**TASK REQUIREMENTS**
Please report each line of the data below that contains "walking".

>>>>>

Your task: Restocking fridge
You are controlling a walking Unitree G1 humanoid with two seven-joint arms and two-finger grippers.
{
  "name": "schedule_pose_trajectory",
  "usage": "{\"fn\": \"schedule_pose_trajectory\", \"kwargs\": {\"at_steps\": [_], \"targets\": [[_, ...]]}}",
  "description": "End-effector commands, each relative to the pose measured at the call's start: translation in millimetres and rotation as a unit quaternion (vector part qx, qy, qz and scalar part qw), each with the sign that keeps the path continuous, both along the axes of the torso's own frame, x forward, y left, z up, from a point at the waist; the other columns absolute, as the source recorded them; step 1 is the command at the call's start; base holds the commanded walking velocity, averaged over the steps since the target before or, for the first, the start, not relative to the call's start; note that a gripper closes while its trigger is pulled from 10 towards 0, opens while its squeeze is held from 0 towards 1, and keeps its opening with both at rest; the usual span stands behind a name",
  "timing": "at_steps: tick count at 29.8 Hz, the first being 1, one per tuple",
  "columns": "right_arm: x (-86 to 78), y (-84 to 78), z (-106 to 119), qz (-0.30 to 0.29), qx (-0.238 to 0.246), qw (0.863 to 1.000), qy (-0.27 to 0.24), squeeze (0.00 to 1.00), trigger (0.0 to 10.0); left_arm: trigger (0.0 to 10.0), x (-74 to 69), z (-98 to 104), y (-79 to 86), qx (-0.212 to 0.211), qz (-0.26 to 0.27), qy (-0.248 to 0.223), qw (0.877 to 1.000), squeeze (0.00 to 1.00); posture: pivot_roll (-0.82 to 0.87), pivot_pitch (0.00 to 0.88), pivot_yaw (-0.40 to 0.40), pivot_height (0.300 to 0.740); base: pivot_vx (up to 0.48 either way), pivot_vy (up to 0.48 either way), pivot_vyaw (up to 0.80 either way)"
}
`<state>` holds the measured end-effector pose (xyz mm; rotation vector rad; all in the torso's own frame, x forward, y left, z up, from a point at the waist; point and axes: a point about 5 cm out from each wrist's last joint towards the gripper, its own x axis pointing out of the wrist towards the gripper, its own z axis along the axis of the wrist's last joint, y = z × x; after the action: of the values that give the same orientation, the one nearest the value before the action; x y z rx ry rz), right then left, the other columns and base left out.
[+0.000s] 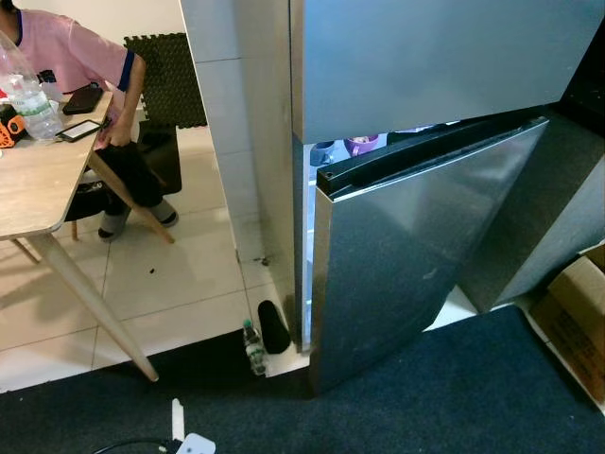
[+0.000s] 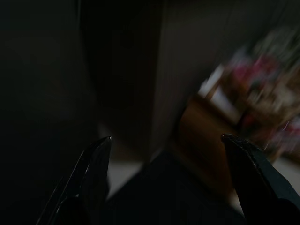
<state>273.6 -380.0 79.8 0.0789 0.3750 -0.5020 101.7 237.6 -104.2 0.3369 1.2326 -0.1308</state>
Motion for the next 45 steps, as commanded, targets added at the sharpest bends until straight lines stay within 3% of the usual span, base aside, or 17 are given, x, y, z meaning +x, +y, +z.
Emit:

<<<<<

**TASK RESPONSE**
You are controlling a walking Unitree G1 humanoid with two seven-joint arms and two-finger grippers.
  "description": "End-effector commands, each relative to the pose measured at the call's start: translation in millimetres and rotation as a unit quaternion (vector part qx, qy, qz and scalar part qw), each with the sign that keeps the path continuous, both along the axes of the torso's own frame, x forward, y left, z up, from a point at the waist; the other columns absolute, as the source recorded them; step 1 is the command at the call's start; base holds the commanded walking velocity, averaged over the steps since the target before or, for the first, the start, not relative to the call's start; note that a gripper closes while its trigger is pulled from 10 towards 0, opens while its squeeze is held from 0 towards 1, and keeps its opening with both at rest; the usual span stands behind a name",

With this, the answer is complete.